Sinha et al⁴ reported a case of hypopyon uveitis that developed following the first sitting of PRP in a patient with uncontrolled diabetes mellitus. The authors ascribed poor glycaemic control to the predisposition for breakdown of the blood ocular barrier in their case.

Ours is an atypical case of a patient who had good glycaemic control and no surgical cause for anterior segment ischaemia, who atypically presented to us with hypopyon uveitis more than 2 weeks after PRP. We hypothesise that the two past episodes of acute anterior uveitis were the cause of a compromised BAB in our case.

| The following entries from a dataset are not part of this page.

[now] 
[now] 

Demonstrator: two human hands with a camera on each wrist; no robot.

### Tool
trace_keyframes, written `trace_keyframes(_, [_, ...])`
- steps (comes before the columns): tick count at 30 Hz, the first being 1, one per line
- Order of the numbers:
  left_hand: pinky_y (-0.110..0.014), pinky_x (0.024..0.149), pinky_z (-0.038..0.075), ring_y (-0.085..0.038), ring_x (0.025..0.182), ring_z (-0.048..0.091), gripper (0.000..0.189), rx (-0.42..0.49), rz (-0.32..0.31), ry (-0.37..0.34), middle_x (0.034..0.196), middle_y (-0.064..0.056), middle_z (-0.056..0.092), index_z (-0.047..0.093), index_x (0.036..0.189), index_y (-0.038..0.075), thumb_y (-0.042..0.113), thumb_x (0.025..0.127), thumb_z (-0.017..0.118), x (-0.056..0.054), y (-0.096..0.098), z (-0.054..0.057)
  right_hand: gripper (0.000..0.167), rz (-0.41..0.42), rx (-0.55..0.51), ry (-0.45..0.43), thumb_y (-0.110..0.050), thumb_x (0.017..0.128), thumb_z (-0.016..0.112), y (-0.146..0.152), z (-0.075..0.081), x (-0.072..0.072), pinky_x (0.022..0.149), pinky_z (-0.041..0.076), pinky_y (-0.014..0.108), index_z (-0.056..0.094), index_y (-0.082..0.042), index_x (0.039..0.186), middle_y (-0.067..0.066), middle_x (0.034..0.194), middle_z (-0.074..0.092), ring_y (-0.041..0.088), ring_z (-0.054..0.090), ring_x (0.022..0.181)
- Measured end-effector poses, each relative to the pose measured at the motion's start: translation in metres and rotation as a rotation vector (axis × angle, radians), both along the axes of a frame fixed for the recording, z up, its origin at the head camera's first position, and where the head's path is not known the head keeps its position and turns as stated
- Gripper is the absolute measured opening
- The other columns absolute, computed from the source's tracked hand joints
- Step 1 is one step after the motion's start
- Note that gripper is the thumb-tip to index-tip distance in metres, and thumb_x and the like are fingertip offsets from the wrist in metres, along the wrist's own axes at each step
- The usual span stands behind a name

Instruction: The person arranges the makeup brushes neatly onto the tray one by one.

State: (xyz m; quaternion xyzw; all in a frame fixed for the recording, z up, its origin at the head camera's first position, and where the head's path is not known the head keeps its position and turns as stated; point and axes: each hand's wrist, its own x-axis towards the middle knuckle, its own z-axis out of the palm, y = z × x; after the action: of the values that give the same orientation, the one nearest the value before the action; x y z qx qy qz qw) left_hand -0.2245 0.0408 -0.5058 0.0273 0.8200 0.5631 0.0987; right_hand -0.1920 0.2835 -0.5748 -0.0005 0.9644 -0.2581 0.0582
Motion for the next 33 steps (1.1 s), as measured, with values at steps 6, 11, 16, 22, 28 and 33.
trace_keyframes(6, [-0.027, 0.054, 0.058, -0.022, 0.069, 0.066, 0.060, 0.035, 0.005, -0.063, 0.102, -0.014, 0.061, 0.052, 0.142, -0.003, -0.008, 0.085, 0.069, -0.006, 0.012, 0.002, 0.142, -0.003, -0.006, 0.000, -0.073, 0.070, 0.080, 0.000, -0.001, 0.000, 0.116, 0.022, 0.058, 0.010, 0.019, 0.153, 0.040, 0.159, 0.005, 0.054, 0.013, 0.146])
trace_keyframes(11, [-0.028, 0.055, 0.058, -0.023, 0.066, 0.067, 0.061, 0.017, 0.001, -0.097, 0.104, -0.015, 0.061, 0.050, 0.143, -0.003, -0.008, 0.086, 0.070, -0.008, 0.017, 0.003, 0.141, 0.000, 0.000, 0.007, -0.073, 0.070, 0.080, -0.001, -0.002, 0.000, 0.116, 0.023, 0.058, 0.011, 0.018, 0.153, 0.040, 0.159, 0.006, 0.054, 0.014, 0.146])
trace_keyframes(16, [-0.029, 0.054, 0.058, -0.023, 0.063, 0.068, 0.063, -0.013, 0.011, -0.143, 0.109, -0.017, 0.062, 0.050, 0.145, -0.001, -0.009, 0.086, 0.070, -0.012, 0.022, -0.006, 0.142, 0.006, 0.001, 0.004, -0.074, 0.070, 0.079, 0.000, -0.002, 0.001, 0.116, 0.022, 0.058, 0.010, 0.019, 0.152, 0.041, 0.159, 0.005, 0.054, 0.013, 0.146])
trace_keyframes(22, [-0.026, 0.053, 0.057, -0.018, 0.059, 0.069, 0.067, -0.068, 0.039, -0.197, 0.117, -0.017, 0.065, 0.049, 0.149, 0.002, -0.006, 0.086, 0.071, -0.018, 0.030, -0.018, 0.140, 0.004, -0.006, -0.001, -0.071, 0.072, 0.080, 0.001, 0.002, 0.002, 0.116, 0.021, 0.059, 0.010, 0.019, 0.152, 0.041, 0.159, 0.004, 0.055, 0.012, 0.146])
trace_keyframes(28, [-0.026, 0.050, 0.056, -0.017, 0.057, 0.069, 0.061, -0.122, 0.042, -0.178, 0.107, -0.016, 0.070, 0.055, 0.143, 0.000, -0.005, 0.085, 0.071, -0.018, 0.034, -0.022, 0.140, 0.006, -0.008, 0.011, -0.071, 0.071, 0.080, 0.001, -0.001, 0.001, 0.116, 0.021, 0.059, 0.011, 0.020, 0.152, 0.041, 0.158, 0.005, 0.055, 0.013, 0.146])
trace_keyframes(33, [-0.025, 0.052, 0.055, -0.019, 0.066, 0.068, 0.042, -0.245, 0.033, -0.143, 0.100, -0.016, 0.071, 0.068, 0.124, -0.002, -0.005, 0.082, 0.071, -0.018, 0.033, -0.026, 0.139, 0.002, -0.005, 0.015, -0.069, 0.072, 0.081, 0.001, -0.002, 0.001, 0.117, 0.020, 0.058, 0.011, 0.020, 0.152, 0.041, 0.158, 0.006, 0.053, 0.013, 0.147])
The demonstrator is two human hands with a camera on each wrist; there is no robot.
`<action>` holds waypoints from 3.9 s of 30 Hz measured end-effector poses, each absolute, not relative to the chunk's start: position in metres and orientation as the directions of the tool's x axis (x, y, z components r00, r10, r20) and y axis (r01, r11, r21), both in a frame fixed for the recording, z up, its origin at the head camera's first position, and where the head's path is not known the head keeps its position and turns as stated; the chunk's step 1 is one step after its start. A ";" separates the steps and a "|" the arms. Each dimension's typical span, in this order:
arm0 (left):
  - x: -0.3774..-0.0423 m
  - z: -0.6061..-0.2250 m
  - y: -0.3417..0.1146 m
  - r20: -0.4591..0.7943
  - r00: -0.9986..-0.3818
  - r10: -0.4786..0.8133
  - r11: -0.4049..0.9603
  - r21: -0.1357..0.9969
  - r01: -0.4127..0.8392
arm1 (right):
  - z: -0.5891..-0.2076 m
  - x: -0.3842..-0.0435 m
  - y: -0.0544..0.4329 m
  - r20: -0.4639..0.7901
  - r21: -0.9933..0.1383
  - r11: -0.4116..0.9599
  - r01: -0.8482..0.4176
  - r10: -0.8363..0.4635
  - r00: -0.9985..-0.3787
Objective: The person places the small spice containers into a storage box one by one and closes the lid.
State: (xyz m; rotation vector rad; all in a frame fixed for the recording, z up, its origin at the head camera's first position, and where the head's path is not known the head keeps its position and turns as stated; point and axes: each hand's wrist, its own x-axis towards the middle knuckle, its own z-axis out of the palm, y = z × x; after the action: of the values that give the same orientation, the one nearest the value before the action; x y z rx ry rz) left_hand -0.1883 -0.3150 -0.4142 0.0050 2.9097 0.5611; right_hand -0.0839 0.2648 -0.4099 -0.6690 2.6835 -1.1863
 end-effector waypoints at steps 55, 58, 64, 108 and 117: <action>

The procedure of PRP therefore precipitated the uveitic reaction in the affected eye. The case highlights the need for a close watch for recurrence of acute uveitis following laser photocoagulation in cases with a history of uveitis.

Learning points.

• It is important to rule out a history of uveitis in any form before performing panretinal photocoagulation (PRP) in a patient.

• Past episodes of uveitis can lead to a compromised blood aqueous barrier and such patients may be predisposed to exacerbations and recurrence of uveitis.

• Patients having a history of uveitis and undergoing PRP should be followed up early and more frequently to check for recurrence of uveitis.

• Good glycaemic control may not be sufficient to prevent such recurrence in these patients.